The molecular mechanisms mediating axonal guidance: characterization of proteins linking Integrin and Plexin receptors in navigating axons

Axons simultaneously encounter multiple guidance cues as they navigate to their targets, but how these different signals are integrated to direct precise steering events is poorly understood. One of our interests is to better characterize a new family of unusual proteins, the MICALs, that play a critical role in transducing the intracellular axon guidance effects of one of the largest families of axon guidance cues, the semaphorins and their plexin receptors. One MICAL interacting protein that was recently identified is the SH3 domain containing protein Cas.

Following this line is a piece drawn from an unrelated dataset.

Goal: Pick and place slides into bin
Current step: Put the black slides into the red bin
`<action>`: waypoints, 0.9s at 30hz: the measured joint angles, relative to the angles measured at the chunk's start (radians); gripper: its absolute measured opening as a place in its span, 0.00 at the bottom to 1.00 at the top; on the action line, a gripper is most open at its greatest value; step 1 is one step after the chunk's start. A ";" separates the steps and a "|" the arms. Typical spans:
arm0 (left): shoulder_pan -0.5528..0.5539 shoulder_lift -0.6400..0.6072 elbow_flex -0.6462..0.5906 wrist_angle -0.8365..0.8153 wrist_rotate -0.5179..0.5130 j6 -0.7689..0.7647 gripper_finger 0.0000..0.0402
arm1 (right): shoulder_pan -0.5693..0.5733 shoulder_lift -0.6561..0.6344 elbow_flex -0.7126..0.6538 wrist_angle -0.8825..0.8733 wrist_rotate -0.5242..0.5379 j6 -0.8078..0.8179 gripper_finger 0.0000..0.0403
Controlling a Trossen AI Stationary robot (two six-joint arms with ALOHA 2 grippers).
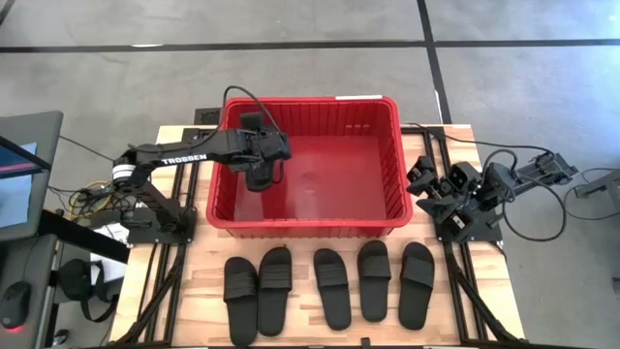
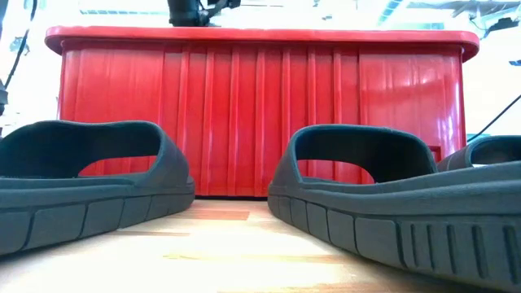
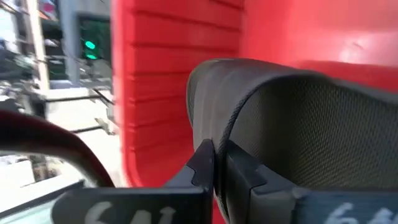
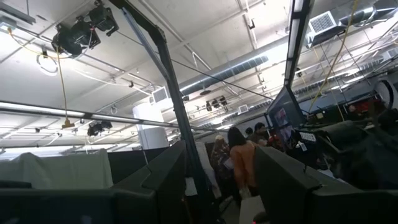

Cas proteins stimulate actin filament assembly and integrin‐dependent cell migration in non‐neuronal cells and we have recently found that Cas works together with integrins to direct axon guidance. In the present study, we find that semaphorins and integrins exhibit antagonistic effects on navigating axons that are dependent upon MICAL and Cas. Cas and MICAL proteins are co‐localized in axons and MICAL controls the effectiveness of Cas to mediate axonal guidance. We also find that the regions of MICAL and Cas which facilitate binding are critical for their axon guidance functions. These results reveal a convergence of axon guidance signaling cascades at MICAL and Cas such that plexins signal the repulsion of axons through MICAL and the simultaneous modulation of integrin‐Cas adhesive/permissive axon guidance. Supported by NIH MH069787.